Agora, você pode se perguntar se toda a reflexão sugerida até então sobre introspecção e subjetividade cabe tão somente a mim. Afinal, e com justificada razão, estão conectadas ao meu referente, ainda que não estejam exatamente subordinadas a ele. Assim, vamos recrutar um pouco da objetividade (já que da filosofia poderíamos discorrer suas profundas implicações no estudo das relações humanas e da máxima Freudiana, que não é o propósito deste texto). A grande revelação é que, como destaquei na introdução, Moonlight equilibra-se entre seus aspectos narrativos e visuais. E sobre este último, quero registrar mais precisamente os seus enquadramentos e a sua fotografia.
Um fato. Ao longo de todo o filme, personagens são enquadradas frontalmente na tela de modo centralizado enquanto dialogam com Chiron nos chamados planos em primeira pessoa.

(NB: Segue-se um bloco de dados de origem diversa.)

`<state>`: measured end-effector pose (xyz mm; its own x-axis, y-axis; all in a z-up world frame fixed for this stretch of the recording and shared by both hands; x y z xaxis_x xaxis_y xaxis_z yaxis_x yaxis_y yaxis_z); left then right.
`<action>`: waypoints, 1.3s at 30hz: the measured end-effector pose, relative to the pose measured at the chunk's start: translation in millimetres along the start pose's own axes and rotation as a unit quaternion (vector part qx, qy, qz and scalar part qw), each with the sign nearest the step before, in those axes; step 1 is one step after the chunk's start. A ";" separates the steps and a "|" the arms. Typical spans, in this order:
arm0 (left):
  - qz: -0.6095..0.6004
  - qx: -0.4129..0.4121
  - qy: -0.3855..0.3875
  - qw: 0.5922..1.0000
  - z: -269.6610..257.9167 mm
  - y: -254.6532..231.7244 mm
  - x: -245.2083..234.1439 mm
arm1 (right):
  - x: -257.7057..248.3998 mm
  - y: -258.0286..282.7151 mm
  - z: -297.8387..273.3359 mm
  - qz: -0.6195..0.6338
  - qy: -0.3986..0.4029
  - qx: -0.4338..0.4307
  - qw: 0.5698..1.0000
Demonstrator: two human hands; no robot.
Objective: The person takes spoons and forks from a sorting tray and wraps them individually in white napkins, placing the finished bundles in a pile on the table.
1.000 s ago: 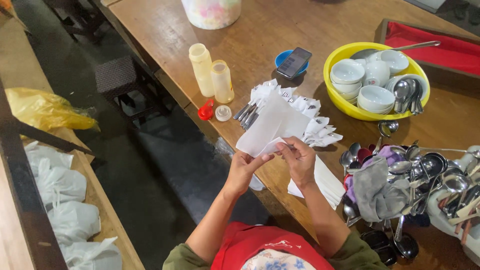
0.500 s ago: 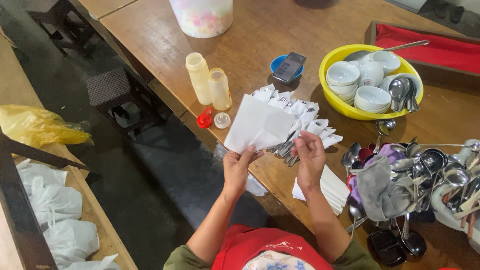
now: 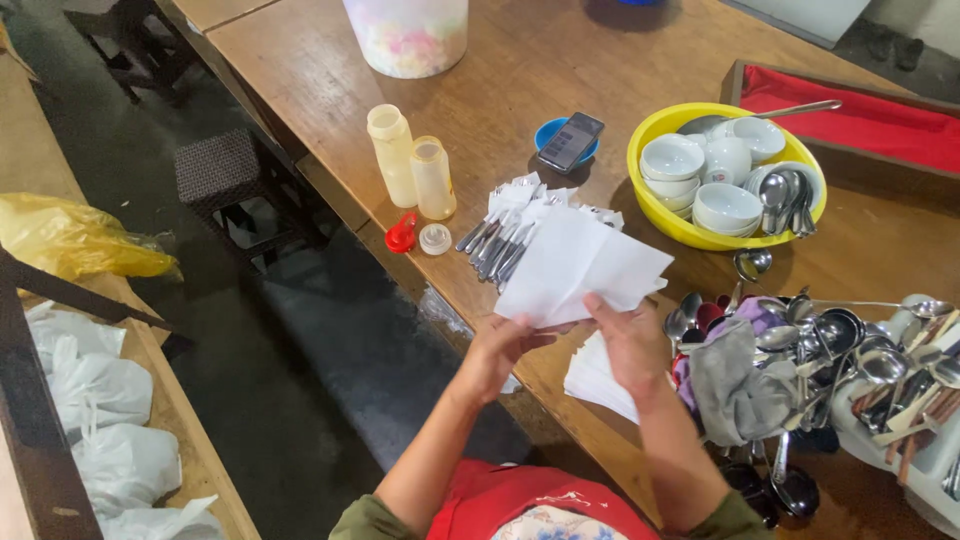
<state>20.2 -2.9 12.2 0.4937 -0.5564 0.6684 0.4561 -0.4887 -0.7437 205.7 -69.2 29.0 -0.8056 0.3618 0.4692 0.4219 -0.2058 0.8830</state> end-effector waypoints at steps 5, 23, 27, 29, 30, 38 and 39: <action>-0.006 -0.053 0.019 0.998 11.3 8.0 11.7 | -45.2 42.2 -7.2 -0.173 0.082 0.054 0.980; 0.024 -0.034 -0.134 0.990 -21.4 111.2 137.1 | -123.6 120.6 -76.5 -0.401 0.160 0.053 0.900; 0.032 -0.009 -0.109 0.993 -30.0 124.1 166.1 | -142.4 128.2 -98.9 -0.389 0.154 0.052 0.907; 0.051 -0.022 -0.128 0.990 -29.9 135.9 176.4 | -153.8 130.1 -109.6 -0.432 0.130 0.068 0.890; 0.062 -0.028 -0.136 0.988 -29.1 141.6 181.1 | -159.6 131.6 -114.2 -0.453 0.118 0.075 0.881; 0.070 -0.030 -0.161 0.984 -29.9 175.8 207.6 | -187.2 138.6 -138.2 -0.416 0.106 0.051 0.902; 0.063 -0.028 -0.164 0.984 -30.1 178.0 210.4 | -189.6 139.4 -140.2 -0.410 0.107 0.049 0.905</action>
<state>182.9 -227.2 20.0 0.7602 -0.3725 0.5322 0.3394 -0.4708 -0.8143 358.9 -294.0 61.3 -0.9219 0.1707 -0.3479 -0.3273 0.1375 0.9349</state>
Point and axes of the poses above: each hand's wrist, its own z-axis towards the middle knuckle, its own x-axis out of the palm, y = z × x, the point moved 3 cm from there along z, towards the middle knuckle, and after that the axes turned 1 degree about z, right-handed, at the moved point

Com isto, Jenkins oferece silenciosamente várias interpretações, mas possivelmente todas elas transmitem a discussão acima. “As pessoas o encaram, mas não o entendem”, ou, de outro ponto de vista, “as pessoas o enfrentam e o intimidam”. Noutros momentos, a exemplo do primeiro capítulo, por assim dizer, isto é acrescido de uma leve inclinação para cima, que determina o bullying sofrido por ele e o seu estado de sufocamento diante de tudo que o cerca.

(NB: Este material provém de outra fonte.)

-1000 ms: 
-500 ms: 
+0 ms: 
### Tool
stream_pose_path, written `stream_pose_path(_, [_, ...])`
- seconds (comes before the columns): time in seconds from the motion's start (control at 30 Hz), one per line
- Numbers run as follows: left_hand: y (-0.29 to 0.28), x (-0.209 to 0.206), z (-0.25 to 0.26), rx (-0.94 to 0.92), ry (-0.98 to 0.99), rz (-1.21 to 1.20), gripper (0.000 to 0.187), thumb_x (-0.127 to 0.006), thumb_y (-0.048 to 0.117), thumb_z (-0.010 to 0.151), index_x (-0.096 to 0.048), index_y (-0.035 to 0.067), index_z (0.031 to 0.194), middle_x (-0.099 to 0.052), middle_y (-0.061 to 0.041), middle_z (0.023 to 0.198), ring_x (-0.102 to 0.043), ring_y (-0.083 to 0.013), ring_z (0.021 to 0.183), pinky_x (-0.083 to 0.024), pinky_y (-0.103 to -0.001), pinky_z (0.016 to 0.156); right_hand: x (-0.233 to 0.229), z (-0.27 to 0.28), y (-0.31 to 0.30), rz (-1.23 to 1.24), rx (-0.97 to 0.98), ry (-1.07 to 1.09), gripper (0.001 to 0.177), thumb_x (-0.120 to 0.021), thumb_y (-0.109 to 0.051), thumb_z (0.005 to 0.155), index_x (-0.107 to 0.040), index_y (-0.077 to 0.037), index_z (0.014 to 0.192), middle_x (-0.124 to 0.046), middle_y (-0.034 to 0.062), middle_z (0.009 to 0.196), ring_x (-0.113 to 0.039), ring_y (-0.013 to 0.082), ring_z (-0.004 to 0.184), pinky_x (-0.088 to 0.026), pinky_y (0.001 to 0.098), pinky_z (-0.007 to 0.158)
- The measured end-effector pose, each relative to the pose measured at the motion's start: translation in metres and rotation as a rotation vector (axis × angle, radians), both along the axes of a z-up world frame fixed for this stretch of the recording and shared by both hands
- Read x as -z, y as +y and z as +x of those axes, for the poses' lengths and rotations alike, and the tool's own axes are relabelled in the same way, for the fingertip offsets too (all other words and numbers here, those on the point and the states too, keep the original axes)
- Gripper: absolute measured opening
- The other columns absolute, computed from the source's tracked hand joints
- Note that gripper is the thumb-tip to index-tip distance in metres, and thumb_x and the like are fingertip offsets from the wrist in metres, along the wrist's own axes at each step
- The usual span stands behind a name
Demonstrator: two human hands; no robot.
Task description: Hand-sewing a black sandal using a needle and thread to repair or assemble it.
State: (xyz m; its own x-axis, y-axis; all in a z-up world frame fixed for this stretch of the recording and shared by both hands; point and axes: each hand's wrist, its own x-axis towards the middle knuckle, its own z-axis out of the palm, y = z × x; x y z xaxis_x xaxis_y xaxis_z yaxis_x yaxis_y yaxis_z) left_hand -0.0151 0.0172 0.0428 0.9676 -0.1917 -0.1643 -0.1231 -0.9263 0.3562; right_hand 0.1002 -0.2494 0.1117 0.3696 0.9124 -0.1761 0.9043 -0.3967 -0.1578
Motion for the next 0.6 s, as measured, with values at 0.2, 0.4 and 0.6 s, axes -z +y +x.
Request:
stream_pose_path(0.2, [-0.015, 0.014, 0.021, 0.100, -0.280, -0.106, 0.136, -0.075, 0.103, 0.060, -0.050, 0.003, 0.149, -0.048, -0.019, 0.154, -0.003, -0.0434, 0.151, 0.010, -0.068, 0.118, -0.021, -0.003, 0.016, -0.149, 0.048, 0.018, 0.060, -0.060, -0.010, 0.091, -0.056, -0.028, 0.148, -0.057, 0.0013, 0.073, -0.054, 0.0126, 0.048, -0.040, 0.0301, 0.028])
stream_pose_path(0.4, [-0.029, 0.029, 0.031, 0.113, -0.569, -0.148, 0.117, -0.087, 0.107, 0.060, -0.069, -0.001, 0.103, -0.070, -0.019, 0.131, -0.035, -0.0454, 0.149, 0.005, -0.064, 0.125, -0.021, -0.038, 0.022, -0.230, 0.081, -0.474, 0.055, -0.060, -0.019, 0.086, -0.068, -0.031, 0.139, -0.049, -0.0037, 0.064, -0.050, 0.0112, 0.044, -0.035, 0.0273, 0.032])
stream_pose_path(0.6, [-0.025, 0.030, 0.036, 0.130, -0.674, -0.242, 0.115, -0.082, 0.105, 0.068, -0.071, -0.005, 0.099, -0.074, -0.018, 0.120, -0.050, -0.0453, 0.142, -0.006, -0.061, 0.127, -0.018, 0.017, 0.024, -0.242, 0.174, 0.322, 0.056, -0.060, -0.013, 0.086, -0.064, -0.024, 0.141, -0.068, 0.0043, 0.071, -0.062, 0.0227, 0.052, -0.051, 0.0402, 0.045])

Isto nos leva a falar também do bom trabalho da direção de atores. Observe que, por exemplo, mesmo adquirindo grande estatura física na juventude, Chiron mantém-se retraído, cabisbaixo. Um casamento bem sucedido da linguagem corporal com o que foi construído até então. Ademais, confesso que, de modo geral, as interpretações elevam o filme. Como destaque, seleciono Naomie Harris pela sua força cênica, pelo domínio da sua imagem e claramente por sua total entrega ao projeto. Na verdade, foi uma grata surpresa também, haja vista que só a reconheci por sua peculiar personagem na franquia Piratas do Caribe. Mahershala Ali, afetuoso, também deixa sua digital.

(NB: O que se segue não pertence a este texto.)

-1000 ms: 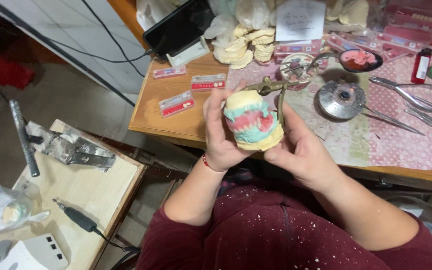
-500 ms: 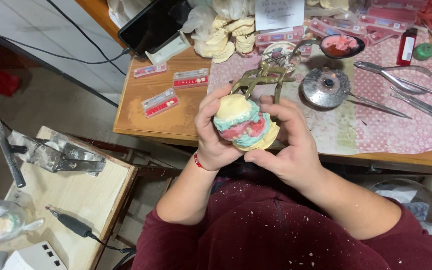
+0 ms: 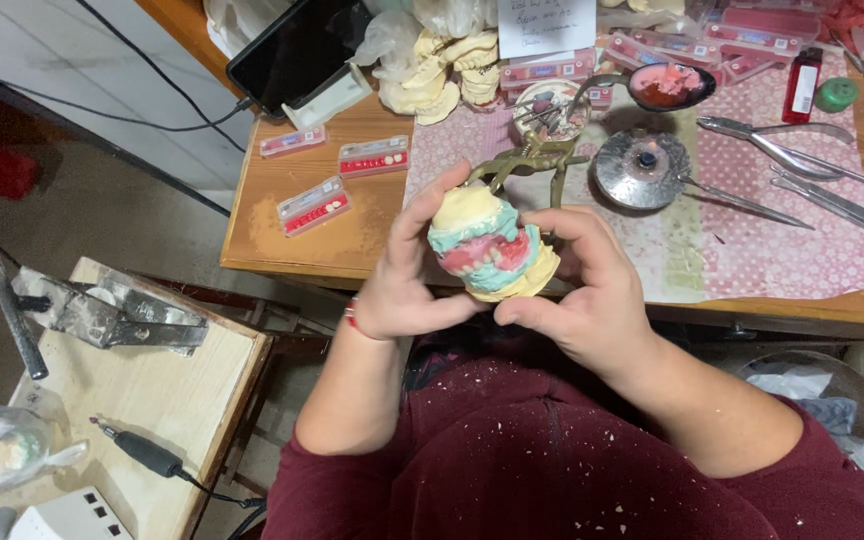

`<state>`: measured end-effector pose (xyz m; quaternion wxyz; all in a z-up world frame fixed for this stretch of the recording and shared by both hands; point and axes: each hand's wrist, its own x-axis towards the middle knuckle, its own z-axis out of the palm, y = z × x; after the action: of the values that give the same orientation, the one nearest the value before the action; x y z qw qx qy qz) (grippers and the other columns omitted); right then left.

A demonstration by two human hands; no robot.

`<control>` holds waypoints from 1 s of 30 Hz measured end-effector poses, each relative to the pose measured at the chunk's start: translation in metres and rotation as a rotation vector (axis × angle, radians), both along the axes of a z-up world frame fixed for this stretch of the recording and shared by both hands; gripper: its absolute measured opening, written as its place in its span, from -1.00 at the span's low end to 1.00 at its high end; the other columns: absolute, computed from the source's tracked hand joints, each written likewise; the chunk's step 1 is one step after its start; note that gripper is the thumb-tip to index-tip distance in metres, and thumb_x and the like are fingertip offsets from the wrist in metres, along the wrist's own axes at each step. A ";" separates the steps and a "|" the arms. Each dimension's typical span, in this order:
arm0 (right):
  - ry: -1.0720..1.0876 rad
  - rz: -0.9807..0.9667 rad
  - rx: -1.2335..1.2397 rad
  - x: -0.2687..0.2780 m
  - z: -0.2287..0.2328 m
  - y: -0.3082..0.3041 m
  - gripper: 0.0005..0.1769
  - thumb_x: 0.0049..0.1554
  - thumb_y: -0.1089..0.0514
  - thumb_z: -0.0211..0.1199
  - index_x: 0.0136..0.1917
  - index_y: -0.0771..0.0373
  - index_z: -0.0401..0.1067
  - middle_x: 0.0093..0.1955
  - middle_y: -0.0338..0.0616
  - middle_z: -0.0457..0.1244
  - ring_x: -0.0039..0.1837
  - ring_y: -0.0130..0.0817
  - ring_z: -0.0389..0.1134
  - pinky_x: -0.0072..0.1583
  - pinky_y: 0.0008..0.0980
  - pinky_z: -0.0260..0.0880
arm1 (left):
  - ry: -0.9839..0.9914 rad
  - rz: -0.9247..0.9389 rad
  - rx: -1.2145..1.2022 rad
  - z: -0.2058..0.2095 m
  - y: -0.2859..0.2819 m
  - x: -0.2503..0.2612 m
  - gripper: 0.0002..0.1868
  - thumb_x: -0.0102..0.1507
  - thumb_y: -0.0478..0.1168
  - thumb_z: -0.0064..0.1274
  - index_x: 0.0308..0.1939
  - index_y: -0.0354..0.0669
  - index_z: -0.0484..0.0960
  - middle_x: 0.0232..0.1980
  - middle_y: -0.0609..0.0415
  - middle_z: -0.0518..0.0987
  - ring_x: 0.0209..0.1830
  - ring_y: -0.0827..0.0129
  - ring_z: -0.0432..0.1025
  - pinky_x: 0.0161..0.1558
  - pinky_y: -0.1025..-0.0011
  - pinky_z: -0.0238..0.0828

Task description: The person works on a dental model mounted on an articulator, using a metal tool to scrape and shape the pink and blue material. They then pick up small artificial teeth from a plastic container and place them into the model.

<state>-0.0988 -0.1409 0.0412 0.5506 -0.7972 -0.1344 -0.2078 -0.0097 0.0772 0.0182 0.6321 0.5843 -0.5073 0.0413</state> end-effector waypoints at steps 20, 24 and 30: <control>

O outro aspecto técnico a ser mencionado é a fotografia. Em cada um dos capítulos há o emprego de uma temperatura diferente que vai do tom frio (paleta azulada), no primeiro, ao tom quente (paleta alaranjada), no último. Além disso, noutros momentos ela também se faz notar. Tomemos como exemplo a precária relação de Paula com seu filho. Ora surge sob uma combinação de roxo e esmeralda (tons clássicos para o fúnebre) – enquanto profere palavras de ódio (em mais um daqueles planos em primeira pessoa supracitados), ora surge sob uma luz vermelha (tom clássico também para o perigo) – logo após se prostituir a fim de manter o vício por drogas. Existem também alguns detalhes e objetos que são recorrentes com a mesma cor. Este estudado design conecta com elegância os vários segmentos da narrativa. É evocativa por si e propõe uma leitura acessível. Nesse sentido, Jenkins é tão didático quanto possível.
Inspirado na peça teatral “Sob a Luz da Lua, Garotos Negros Parecem Azuis”, de Tarell Alvin McCraney, que talvez justifique os seus bons diálogos, Jenkins nos reeduca enquanto cinéfilos. E apesar de toda dor velada, Moonlight renova a esperança. Ao fim de tudo, regressamos à infância de Chiron num momento de encontro com o mar. A água é o símbolo universal da renovação, do renascimento. E assim, plácido nos braços de seu amigo, também somos acolhidos pela humanidade que desperta.
Brasília, 14 de abril de 2017.
Direção e roteiro de Barry Jenkins. Com Alex R. Hibbert, Ashton Sanders, Trevante Rhodes, Mahershala Ali, Naomie Harris, Janelle Monáe, Jaden Piner, Jharrel Jerome e Andre Holland.